Payers Working Collaboratively With Providers to Adopt Clinical Pathways and New Care Delivery Models

Rhonda Greenapple 1,
PMCID: PMC3595442  PMID: 23814514

Abstract

The authors found that payers were realistic and pragmatic in identifying challenges to implementing new oncology care delivery models, identifying provider alignment and infrastructure/data acquisition as the two most significant challenges, followed by care coordination, provider incentives, and organizational structure.


Over the past year, both the volume and intensity of concern about the unsustainable growth of cancer care costs have mounted steadily. Oncology clinical pathways, once widely disdained as “cookbook medicine,” are being adopted through successful payer-provider collaboration and provider compliance with pathways that generally exceed early expectations.1,2 Emerging in parallel with clinical pathways are new cancer care delivery models, notably accountable care organizations (ACOs), that are striving for sustainable cost and quality balance through better coordination of care and more effective integration of palliative care.

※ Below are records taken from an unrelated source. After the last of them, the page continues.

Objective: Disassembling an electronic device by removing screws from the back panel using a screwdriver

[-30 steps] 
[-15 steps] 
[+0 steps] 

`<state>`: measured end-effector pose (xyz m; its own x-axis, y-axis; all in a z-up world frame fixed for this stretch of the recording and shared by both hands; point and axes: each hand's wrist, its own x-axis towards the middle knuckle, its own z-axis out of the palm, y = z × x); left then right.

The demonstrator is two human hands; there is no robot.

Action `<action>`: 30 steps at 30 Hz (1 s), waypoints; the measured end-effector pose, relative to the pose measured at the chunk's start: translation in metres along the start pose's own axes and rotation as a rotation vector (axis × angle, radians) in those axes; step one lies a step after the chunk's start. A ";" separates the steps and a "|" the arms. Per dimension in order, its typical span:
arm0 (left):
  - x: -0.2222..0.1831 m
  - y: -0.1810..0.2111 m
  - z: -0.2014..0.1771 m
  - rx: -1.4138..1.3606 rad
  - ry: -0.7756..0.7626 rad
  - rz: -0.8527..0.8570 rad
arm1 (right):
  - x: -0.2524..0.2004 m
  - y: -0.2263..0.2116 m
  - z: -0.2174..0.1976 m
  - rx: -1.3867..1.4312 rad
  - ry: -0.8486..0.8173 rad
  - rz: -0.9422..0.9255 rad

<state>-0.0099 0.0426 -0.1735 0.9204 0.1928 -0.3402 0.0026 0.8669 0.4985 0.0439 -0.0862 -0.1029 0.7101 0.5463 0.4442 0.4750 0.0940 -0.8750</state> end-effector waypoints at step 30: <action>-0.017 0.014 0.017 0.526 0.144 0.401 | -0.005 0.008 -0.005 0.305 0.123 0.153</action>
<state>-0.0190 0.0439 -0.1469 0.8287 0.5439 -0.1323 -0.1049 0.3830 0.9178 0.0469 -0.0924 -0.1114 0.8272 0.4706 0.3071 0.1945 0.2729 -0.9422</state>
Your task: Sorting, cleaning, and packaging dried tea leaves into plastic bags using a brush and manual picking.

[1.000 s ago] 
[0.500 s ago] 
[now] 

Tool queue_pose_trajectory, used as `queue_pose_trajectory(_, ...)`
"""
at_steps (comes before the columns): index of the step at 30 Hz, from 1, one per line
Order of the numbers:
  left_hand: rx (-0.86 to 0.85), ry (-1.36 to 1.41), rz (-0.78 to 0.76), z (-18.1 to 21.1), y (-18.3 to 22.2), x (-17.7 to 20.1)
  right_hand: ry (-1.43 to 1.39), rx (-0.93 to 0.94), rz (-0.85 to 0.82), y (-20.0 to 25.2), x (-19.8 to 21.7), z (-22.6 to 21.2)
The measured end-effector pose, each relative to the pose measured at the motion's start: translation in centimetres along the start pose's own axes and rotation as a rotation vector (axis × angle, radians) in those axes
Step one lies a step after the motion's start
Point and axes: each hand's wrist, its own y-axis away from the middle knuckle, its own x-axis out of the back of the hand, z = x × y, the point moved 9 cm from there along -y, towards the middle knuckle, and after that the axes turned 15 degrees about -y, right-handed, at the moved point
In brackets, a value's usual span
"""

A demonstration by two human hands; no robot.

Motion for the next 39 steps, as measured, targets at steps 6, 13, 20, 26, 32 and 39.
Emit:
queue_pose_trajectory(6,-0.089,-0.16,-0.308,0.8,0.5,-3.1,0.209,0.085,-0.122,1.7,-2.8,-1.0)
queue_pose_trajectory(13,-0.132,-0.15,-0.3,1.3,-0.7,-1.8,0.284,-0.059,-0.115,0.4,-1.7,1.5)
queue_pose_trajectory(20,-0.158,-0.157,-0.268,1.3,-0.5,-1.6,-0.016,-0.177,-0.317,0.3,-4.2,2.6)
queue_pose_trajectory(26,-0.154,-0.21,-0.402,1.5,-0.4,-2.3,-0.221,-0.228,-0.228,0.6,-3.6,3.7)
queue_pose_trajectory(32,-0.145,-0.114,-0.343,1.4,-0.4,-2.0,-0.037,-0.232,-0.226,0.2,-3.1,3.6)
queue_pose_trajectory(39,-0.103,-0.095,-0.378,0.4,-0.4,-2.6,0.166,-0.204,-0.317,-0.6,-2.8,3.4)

Reimbursement Intelligence (RI), a market access consulting firm, recently completed a survey with medical and pharmacy directors from 49 leading payer organizations, representing more than 100 million covered lives (Table 1). The goal of the survey was to gain a better understanding of how payers are initiating or collaborating with providers to implement cost-management and delivery models.

Table 1.

Payer Survey Demographics

Characteristic Segment Number of Respondents (% of total) Covered Lives (% of total) Total = 108,494,500
Title Medical director 19 (39%) 42,780,000 (39%)
Pharmacy director 30 (61%) 65,714,500 (61%)
Plan size Small (< 750,000) 19 (39%) 5874,498 (5%)
Medium (750,000-2.5 million) 14 (28%) 17,680,000 (17%)
Large (> 2.5 million) 16 (33%) 84,940,000 (78%)
Channel Commercial 31 (63%) 72,882,500 (67%)
Medicare 8 (7%) 21,992,000 (20%)
Medicaid 10 (20%) 13,620,000 (13%)
Regional versus national National 16 (33%) 49,664,500 (46%)
Regional 22 (67%) 58,730,000 (54%)

Anticipated Expansion of Oncology Clinical Pathways

The payer survey, fielded in July 2012, showed that oncology clinical pathways have been adopted (40%) or will be adopted within 2 years (36%) by more than three-fourths of responding payers. Adoption was broadly defined to include pathways that are both mandatory and recommended. Among plans that have already adopted pathways, the top five goals were to improve quality, reduce clinical variation across providers, reduce oncology drug costs, reduce cost overall, and reduce costs associated with end-of-life care.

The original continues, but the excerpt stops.